▶ What you need to do: In the listing below, start your output at the line with "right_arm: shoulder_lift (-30" and end it after the line with "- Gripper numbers", copying every line exactly.
..........
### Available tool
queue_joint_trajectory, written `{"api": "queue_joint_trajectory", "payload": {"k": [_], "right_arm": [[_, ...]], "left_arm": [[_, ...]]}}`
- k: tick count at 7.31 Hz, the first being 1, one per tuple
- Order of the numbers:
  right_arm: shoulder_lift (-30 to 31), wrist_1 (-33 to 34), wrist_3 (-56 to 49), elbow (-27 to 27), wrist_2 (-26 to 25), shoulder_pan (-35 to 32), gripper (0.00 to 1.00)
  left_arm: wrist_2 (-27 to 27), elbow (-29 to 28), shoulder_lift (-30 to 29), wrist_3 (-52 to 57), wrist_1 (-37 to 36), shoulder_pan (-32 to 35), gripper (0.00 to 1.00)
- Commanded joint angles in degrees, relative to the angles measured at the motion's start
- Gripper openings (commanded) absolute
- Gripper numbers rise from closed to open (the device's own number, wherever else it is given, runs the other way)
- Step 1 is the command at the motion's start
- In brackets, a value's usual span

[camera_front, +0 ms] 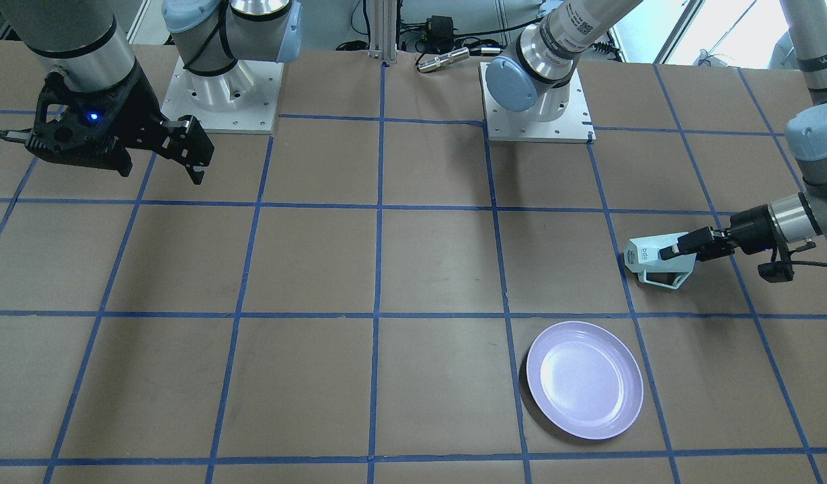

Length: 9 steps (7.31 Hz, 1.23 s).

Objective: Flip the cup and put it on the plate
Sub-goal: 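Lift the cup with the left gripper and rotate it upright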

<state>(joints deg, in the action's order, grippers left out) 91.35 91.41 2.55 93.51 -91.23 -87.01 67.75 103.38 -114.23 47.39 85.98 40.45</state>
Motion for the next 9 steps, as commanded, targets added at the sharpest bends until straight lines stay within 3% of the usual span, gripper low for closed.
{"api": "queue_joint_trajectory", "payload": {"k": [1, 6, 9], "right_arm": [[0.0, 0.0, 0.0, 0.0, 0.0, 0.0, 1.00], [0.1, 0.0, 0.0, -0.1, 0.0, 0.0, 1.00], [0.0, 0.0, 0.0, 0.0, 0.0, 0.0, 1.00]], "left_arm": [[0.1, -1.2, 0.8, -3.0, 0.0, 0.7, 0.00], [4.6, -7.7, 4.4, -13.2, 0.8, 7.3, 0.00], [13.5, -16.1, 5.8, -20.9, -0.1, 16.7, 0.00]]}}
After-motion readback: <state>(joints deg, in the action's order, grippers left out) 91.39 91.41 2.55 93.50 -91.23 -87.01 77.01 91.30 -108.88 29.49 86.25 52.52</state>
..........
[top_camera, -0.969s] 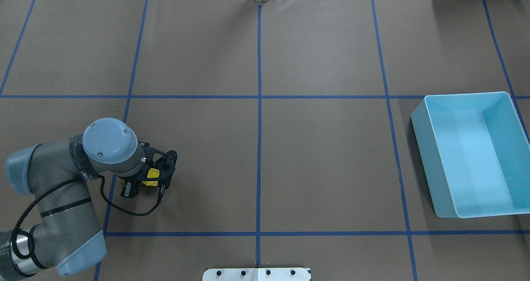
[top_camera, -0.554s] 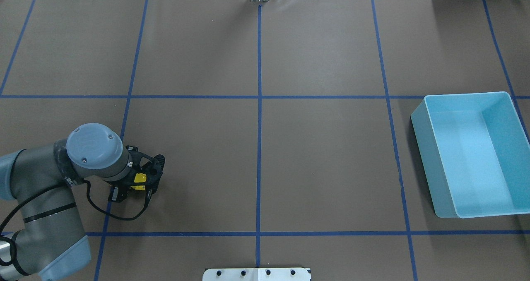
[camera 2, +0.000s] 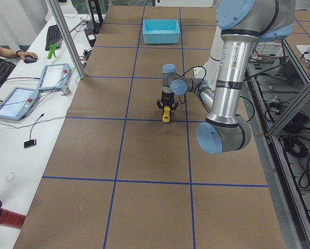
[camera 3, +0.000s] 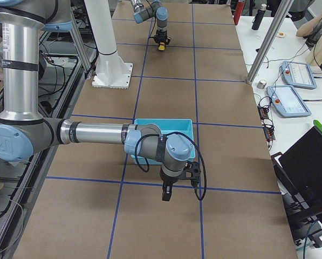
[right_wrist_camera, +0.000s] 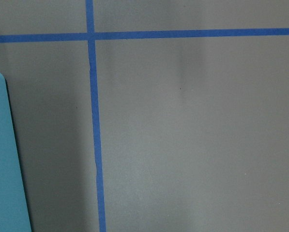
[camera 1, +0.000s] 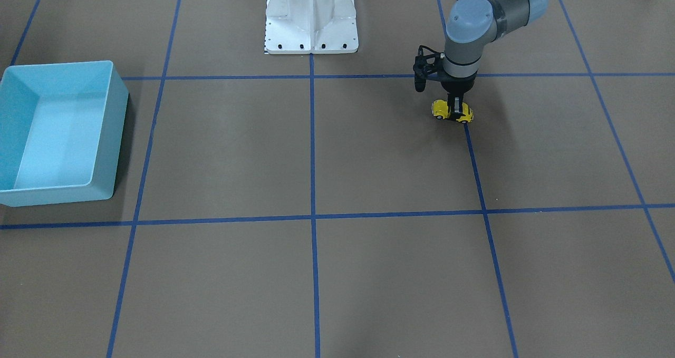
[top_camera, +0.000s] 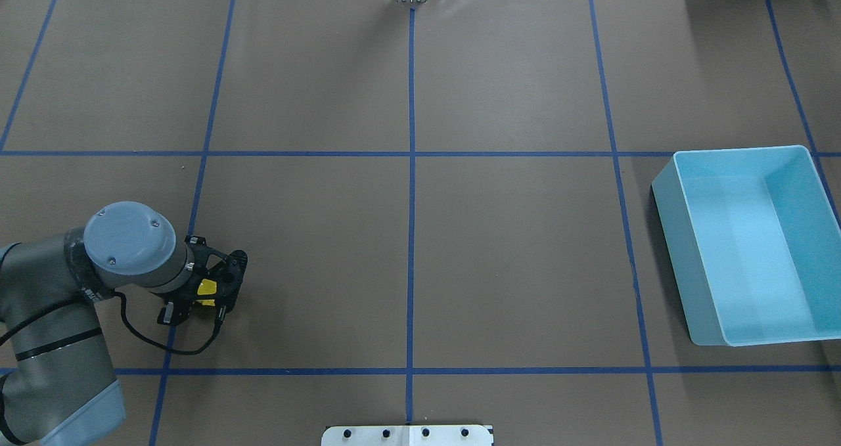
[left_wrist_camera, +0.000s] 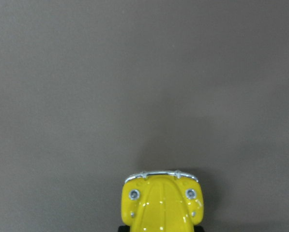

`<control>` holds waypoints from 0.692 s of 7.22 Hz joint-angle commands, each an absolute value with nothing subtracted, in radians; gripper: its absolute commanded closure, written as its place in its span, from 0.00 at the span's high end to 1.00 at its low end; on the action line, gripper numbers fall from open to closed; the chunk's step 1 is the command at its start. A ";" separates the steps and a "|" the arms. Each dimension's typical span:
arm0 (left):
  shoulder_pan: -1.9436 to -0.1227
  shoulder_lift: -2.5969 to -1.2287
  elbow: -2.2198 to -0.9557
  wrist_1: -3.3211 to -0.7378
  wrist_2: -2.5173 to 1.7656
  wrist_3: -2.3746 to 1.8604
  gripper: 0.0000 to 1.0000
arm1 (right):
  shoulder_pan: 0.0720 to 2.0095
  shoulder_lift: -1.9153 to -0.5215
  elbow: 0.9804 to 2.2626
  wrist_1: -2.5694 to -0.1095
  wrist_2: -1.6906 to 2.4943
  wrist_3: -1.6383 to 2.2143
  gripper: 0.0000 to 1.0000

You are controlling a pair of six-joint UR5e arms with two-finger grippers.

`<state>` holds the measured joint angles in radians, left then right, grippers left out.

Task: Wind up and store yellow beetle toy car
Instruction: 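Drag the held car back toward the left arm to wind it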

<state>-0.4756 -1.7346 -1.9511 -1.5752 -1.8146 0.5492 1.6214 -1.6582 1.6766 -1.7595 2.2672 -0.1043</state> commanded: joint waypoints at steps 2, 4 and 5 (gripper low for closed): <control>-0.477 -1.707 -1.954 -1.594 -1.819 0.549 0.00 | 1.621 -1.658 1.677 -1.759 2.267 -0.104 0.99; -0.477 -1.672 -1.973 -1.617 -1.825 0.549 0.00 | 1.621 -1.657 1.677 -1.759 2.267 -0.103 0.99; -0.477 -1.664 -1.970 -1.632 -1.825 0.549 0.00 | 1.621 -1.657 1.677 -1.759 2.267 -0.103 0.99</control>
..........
▶ Output for this exercise:
  right_arm: shoulder_lift (-30 to 31), wrist_1 (-33 to 34), wrist_3 (-56 to 49), elbow (-27 to 27), wrist_2 (-26 to 25), shoulder_pan (-35 to 32), gripper (0.00 to 1.00)
  left_arm: wrist_2 (-27 to 27), elbow (-29 to 28), shoulder_lift (-30 to 29), wrist_3 (-52 to 57), wrist_1 (-37 to 36), shoulder_pan (-32 to 35), gripper (0.00 to 1.00)
- Commanded joint angles in degrees, relative to the angles measured at the motion's start
- Gripper openings (commanded) absolute
- Gripper numbers rise from closed to open (the device's own number, wherever else it is given, runs the other way)

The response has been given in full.